Source information ->

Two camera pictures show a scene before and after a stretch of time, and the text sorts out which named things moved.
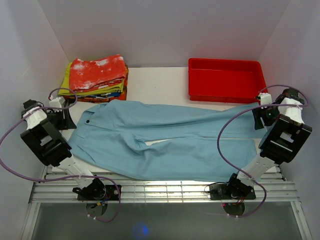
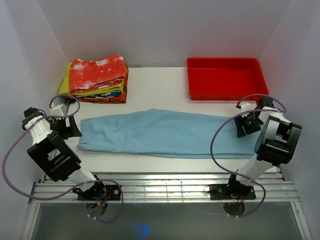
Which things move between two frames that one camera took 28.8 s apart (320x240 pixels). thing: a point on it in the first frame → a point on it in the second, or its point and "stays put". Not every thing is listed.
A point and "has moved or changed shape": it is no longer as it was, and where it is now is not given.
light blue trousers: [139, 138] has moved or changed shape
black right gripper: [258, 124] → [240, 132]
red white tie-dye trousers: [92, 75] stays put
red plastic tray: [225, 81] stays put
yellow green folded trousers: [65, 83] stays put
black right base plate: [220, 192] stays put

Exercise brief -> Among the lines of the data above, find those with the word "black" and show them.

Answer below ->
black right gripper: [258, 124] → [240, 132]
black right base plate: [220, 192] stays put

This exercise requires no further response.